◆ TASK TO COMPLETE
Reproduce the whole listing word for word. Leave every image out.

[DATASET EXTRACT — start]

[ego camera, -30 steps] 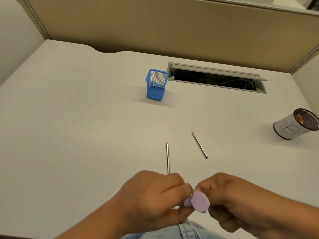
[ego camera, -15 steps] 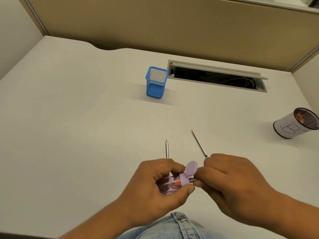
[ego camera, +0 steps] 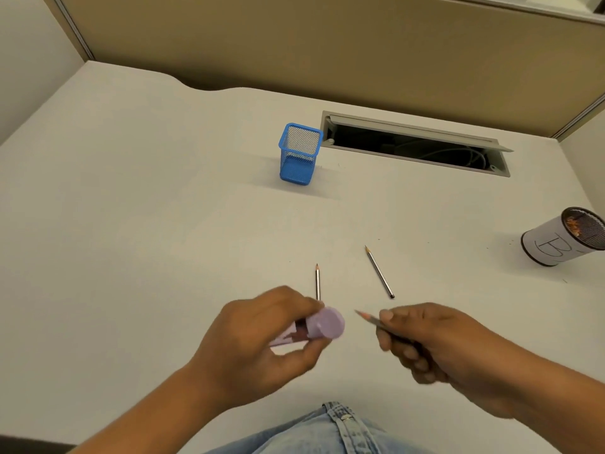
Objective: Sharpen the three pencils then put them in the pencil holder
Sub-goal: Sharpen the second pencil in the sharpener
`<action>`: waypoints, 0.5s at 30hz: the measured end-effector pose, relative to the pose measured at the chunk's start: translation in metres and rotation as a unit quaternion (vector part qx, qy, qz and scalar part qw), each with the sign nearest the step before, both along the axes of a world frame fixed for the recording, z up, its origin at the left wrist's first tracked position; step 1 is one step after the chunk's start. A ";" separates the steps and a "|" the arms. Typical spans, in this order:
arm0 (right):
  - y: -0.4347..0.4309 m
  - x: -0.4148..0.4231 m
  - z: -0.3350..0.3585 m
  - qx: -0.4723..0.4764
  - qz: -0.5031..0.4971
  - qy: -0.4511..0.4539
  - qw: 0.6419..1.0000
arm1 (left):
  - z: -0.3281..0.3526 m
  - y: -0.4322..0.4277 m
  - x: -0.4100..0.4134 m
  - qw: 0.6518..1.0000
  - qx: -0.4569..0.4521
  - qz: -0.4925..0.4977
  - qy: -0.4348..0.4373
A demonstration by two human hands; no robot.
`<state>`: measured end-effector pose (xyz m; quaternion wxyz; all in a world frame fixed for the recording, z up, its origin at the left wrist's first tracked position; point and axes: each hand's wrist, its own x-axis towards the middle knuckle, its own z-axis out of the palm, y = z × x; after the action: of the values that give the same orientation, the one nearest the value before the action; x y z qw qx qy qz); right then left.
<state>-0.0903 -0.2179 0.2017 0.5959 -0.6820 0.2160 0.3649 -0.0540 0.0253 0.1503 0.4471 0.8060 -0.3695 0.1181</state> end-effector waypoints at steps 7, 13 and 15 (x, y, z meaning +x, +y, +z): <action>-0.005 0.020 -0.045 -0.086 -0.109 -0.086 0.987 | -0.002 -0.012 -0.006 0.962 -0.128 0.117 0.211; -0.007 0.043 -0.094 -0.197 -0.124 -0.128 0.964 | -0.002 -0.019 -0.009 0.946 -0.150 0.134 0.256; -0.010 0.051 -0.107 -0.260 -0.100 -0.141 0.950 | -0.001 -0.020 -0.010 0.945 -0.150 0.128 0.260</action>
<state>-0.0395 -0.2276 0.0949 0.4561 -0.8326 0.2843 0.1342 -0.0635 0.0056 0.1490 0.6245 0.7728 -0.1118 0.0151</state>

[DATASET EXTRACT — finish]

◆ RESPONSE TO THE EXERCISE
[ego camera, -30 steps] 
[ego camera, -15 steps] 
[ego camera, +0 steps] 
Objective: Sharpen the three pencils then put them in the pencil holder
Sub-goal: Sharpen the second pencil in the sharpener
`<action>`: waypoints, 0.5s at 30hz: the measured end-effector pose, relative to the pose measured at the chunk's start: translation in metres and rotation as a unit quaternion (vector part qx, qy, qz and scalar part qw), each with the sign nearest the step before, both along the axes of a world frame fixed for the recording, z up, its origin at the left wrist's first tracked position; step 1 is one step after the chunk's start. A ";" separates the steps and a "|" the arms. Typical spans, in this order:
arm0 (right):
  - y: -0.4347..0.4309 m
  - x: -0.4148..0.4231 m
  - z: -0.3350..0.3585 m
  - qx: -0.4723..0.4764
  - qz: -0.5031..0.4971
  - qy: -0.4511..0.4539
  - qw: 0.6419..1.0000
arm1 (left):
  - z: -0.3281..0.3526 m
  - y: -0.4322..0.4277 m
  - x: -0.4100..0.4134 m
  - qw: 0.6518..1.0000
  - qx: -0.4569..0.4521
  - qz: -0.4925..0.4977
  - qy: -0.4348..0.4373
A demonstration by two human hands; no robot.
`<state>`: measured end-effector pose (xyz m; quaternion wxyz; all in a world frame fixed for the recording, z up, its origin at the left wrist's first tracked position; point and axes: each hand's wrist, its own x-axis towards the middle knuckle, its own z-axis out of the palm, y = z × x; after the action: of the values that give the same orientation, the one nearest the value before the action; x y z qw qx qy qz); right then left.
<state>-0.0903 -0.2179 0.2017 0.5959 -0.6820 0.2160 0.3649 -0.0540 0.0253 0.1503 0.4471 0.8060 -0.3695 0.1181</state> end-effector waypoints at steps 7, 13 and 15 (x, y, z meaning +x, +y, +z): <action>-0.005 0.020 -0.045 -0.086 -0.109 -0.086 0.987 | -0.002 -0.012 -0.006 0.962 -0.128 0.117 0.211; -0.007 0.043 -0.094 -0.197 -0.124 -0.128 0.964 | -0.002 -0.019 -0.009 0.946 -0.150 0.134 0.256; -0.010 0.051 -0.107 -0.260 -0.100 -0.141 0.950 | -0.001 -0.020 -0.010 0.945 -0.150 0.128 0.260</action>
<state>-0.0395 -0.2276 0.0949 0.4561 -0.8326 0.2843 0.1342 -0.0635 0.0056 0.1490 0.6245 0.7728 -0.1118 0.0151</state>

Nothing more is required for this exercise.